◆ **Task details**
Repeat exactly the lines of the material below that run from the "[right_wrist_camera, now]" line to the "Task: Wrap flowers" line, including both, and do not carry over any pictures.

◆ ◆ ◆ ◆ ◆

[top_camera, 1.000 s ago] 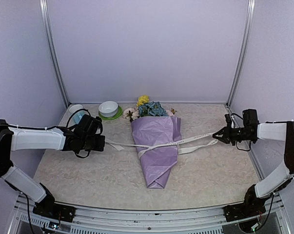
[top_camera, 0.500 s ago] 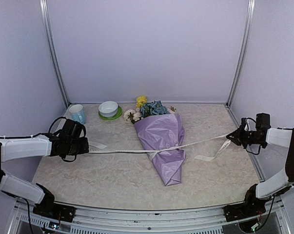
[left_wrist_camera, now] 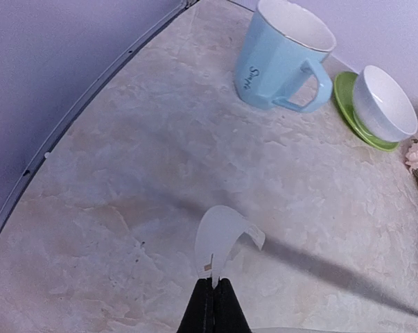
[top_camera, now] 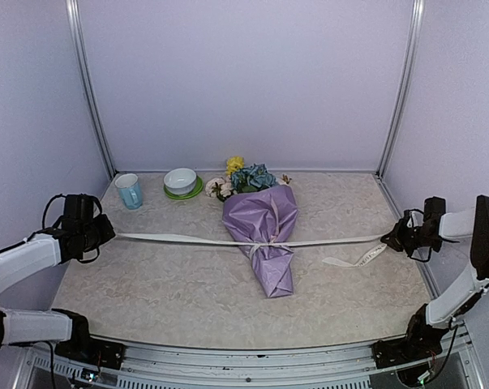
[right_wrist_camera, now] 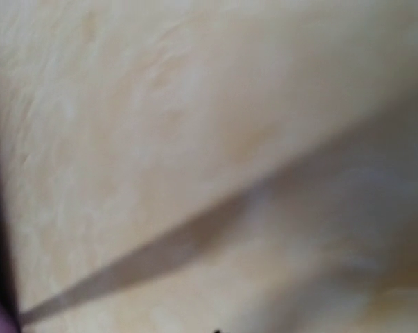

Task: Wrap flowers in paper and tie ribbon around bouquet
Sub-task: Tie the ribbon around the folded bouquet.

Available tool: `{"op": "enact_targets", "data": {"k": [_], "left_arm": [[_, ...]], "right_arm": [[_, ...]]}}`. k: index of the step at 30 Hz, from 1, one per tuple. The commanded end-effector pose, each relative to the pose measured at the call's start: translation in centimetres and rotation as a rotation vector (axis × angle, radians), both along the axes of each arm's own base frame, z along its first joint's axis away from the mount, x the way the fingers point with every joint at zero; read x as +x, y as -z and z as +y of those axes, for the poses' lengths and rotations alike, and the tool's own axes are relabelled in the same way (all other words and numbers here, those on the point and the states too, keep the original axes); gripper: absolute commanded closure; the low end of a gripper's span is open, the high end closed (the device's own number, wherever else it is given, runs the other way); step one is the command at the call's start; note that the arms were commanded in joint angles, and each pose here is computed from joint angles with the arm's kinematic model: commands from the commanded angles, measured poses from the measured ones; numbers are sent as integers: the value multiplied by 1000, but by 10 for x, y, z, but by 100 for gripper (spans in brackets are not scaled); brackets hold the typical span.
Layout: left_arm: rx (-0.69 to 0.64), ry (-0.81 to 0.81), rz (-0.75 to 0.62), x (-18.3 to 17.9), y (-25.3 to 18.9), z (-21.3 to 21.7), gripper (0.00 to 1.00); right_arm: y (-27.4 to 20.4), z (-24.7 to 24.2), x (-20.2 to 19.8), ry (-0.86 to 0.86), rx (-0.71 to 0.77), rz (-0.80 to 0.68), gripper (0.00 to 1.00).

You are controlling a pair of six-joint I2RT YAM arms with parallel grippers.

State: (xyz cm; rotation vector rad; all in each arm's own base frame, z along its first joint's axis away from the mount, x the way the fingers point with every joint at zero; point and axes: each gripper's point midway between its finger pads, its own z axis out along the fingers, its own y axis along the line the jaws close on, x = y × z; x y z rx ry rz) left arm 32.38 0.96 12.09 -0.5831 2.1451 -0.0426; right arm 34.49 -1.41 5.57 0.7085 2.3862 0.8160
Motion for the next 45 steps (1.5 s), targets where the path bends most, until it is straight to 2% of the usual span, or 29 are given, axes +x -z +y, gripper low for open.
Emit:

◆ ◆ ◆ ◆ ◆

◆ **Exercise solution**
[right_wrist_camera, now] 

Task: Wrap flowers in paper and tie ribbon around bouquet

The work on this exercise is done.